- WORK INSTRUCTIONS:
Each line below is to be copied exactly as it appears.

- INPUT DATA:
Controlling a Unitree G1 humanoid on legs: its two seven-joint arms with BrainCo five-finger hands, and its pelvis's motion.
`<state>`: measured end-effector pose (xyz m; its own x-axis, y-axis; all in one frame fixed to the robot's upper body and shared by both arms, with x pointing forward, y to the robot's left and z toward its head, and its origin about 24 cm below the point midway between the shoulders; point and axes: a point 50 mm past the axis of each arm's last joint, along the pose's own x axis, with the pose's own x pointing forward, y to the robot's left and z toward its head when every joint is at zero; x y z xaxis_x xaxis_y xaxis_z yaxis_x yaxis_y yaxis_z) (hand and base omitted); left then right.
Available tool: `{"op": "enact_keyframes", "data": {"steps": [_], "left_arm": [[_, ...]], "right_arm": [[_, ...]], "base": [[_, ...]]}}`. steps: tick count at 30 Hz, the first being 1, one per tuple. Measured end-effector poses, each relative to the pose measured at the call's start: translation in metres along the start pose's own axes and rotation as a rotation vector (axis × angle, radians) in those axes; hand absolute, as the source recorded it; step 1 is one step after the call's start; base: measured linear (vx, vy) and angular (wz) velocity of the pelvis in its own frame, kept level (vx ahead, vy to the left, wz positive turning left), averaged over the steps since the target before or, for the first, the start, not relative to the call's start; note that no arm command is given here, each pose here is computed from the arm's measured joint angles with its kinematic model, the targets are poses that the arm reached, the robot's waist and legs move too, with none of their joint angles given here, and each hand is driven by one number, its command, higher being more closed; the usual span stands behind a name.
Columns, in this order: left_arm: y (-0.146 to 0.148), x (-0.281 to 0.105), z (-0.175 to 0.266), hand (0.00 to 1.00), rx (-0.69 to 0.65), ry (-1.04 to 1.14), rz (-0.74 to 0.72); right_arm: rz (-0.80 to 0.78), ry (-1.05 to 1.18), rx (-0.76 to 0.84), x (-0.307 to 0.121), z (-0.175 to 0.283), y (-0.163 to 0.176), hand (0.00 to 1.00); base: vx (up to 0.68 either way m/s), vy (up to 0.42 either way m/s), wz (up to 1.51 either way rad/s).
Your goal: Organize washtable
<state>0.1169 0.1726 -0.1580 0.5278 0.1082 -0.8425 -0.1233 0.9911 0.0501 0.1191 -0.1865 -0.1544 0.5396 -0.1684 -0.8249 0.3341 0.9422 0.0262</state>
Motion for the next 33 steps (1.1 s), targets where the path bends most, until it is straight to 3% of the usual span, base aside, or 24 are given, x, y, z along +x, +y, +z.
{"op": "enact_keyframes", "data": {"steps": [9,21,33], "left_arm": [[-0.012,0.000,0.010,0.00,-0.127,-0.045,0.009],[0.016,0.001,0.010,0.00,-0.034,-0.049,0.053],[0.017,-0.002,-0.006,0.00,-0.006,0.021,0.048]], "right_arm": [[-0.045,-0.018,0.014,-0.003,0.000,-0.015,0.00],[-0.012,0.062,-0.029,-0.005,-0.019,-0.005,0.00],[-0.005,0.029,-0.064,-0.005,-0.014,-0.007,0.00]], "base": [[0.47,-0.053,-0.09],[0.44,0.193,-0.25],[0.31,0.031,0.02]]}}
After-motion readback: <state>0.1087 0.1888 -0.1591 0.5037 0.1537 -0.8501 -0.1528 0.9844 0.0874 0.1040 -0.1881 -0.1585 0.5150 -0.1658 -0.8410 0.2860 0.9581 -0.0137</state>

- RESULT OF THIS TASK:
Controlling a Unitree G1 humanoid on legs: its two seven-joint arms with BrainCo five-finger hands, and its pelvis's motion.
`<state>`: measured end-effector pose (xyz m; its own x-axis, y-axis; all in one frame fixed to the robot's upper body and shared by both arms, with x pointing forward, y to the robot's left and z toward its head, and its origin about 24 cm below the point midway between the shoulders; point and axes: a point 50 mm past the axis of each arm's last joint, along the pose's own x axis, with the pose's own x pointing forward, y to the robot's left and z toward its head when every joint is at zero; x y z xaxis_x xaxis_y xaxis_z yaxis_x yaxis_y yaxis_z) (hand and base omitted); left then right.
Available tool: `{"op": "enact_keyframes", "data": {"steps": [_], "left_arm": [[_, ...]], "right_arm": [[_, ...]], "base": [[_, ...]]}}`. steps: tick count at 30 Hz, the first being 1, one per tuple. Measured end-effector poses, each relative to the pose measured at the call's start: translation in metres along the start pose's own axes and rotation as a rotation vector (axis × angle, radians) in those axes; hand absolute, as the source recorded it; step 1 is one step after the call's start; base: measured linear (vx, vy) and angular (wz) velocity of the pelvis in its own frame, kept level (vx ahead, vy to the left, wz positive turning left), averaged over the steps since the target before or, for the first, the start, not relative to the call's start; note that no arm command is given here, each pose here is computed from the arm's measured joint angles with its kinematic model, the targets are poses that the arm reached, the robot's waist and legs move too, with none of their joint angles given here, and each hand is driven by one number, its command, higher being more closed; the usual span stands behind a name.
Columns, in this order: left_arm: y (-0.146 to 0.148), x (-0.281 to 0.105), z (-0.175 to 0.266), hand (0.00 to 1.00), rx (-0.69 to 0.65), ry (-1.04 to 1.14), rz (-0.74 to 0.72); right_arm: rz (-0.80 to 0.78), ry (-1.05 to 1.18), rx (-0.76 to 0.84), x (-0.307 to 0.121), z (-0.175 to 0.283), y (-0.163 to 0.176), hand (0.00 to 1.00); base: vx (up to 0.68 either way m/s), vy (up to 0.42 either way m/s), wz (up to 1.51 either way rad/s).
Your goal: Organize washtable
<state>0.1169 0.1726 -0.1580 0.5278 0.1082 -0.8425 -0.1233 0.9911 0.0501 0.1191 -0.1865 -0.1544 0.5396 -0.1684 -0.8249 0.3341 0.9422 0.0262</state>
Motion for the next 33 steps (1.1 s), targets where the path bends most, until it is straight to 3% of the usual span, base aside, or 24 are given, x, y, z along +x, +y, +z.
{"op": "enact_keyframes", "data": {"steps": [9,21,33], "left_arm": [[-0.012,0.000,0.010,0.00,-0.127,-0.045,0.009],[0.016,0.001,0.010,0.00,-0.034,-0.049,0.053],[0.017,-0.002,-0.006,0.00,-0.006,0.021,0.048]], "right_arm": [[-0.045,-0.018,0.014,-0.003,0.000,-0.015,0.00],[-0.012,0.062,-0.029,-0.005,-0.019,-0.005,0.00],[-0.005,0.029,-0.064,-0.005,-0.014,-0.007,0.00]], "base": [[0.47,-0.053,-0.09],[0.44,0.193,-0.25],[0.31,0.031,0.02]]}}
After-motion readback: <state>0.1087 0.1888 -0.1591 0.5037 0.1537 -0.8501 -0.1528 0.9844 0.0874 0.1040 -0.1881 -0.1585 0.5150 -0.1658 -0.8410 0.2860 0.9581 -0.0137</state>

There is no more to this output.